LONDON: Facebook, which was first blamed for encouraging illicit encounters, is being increasingly cited as an evidence while seeking divorce.
Family lawyers have revealed that the problem has become so great that almost every divorce they have dealt with in the past year has involved the website.
One expert said she had dealt with 30 cases in the last nine months and Facebook had been implicated in them all.
Whilst another online law company said one in five of their divorce petitions in the past year contain references to Facebook.
Emma Patel, the head of family law at Hart Scales & Hodges Solicitors, said the site acted like a “virtual third party” in splits.
“Facebook is being blamed for an increasing number of marital breakdowns, and it is quite remarkable that all the petitions that I have seen here since May have cited Facebook one way or another,” she said.
“Its huge popularity as well as the lure of sites like Second Life, Illicit Encounters and Friends Reunited are tempting couples to cheat on each other.
“Suspicious spouses have used these to spy and find evidence of flirting and even affairs, which have then led to break-ups.”
She said that many of divorces came after partners found “flirty messages” on the Facebook wall of their partner – and also “inappropriate suggestive chats” which spouse’s can see.
The lawyer said that she urged all clients to “stay off” Facebook during divorce proceedings – as it could throw a spanner in the works of it going smoothly – especially if they post photos of new lovers.
She said: “They feel compelled to share their feelings online, and, in some cases, they not only express their stress, but also make inflammatory accusations against their partner.

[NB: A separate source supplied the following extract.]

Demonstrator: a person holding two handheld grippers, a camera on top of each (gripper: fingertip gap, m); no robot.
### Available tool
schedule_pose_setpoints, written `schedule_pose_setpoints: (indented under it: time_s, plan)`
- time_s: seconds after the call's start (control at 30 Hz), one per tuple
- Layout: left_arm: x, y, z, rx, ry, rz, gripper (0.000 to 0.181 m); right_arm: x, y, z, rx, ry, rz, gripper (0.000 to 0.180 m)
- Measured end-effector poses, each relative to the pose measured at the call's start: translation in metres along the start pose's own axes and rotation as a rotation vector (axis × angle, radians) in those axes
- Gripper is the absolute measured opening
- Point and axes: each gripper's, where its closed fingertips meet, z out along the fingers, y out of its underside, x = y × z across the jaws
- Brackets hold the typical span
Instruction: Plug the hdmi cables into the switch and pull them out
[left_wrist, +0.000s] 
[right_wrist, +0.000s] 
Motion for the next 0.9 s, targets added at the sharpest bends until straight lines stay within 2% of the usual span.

“Divorce is a highly-charged and emotional time, but it is vital not to turn the situation into a public slagging match, played out for everyone to see online.
“The situation has deteriorated so badly that we advise feuding couples to avoid these sites until their divorces are settled.”
The family law specialist based in Dorking, Surrey, said that one divorcing couple’s rows on Facebook got so bad one party was charged with malicious communication after the police got involved.
James Wrigley, 34, of Hackney, east London, said: “My girlfriend left me after finding out I had been sending Facebook messages to a girl at work.
“She got my password and read the messages and that was the end of that – four years together down the drain, but at least we hadn’t got married.”
Other examples include Marianna Gini, 32, a housing support worker and mother-of-one who was married for six years before she found out through Facebook that her husband Robert, 34, was having an affair.
Sarah Picket, 36, a housewife from Oldham and mother-of-three was married to taxi driver Chris, also 36, for eight years, until her Facebook flirtations led to their split.
She did not have an affair but her husband found flirtatious messages and the relationship ended in acrimony and jealousy.
In 2009, a 28-year- old woman, from Newquay in Cornwall, ended her marriage after discovering her husband had been having a virtual affair in cyberspace with someone he had never met.
Amy Taylor split from David Pollard after discovering he was sleeping with an escort in the game Second Life, a virtual world where players reinvent themselves.
Lauren Booth, the sister-in-law of Tony Blair, ended up causing problems in her relationship when in a fit of pique she changed the status on her Facebook profile from married to single.
Miss Booth, who is half-sister of Cherie Blair, said it was a rash decision which she changed back but not before it upset her husband.
A spokesman for Facebook said it was “tosh” that Facebook could ruin a relationship.
“It is like blaming your mobile phone or your emails,” he said.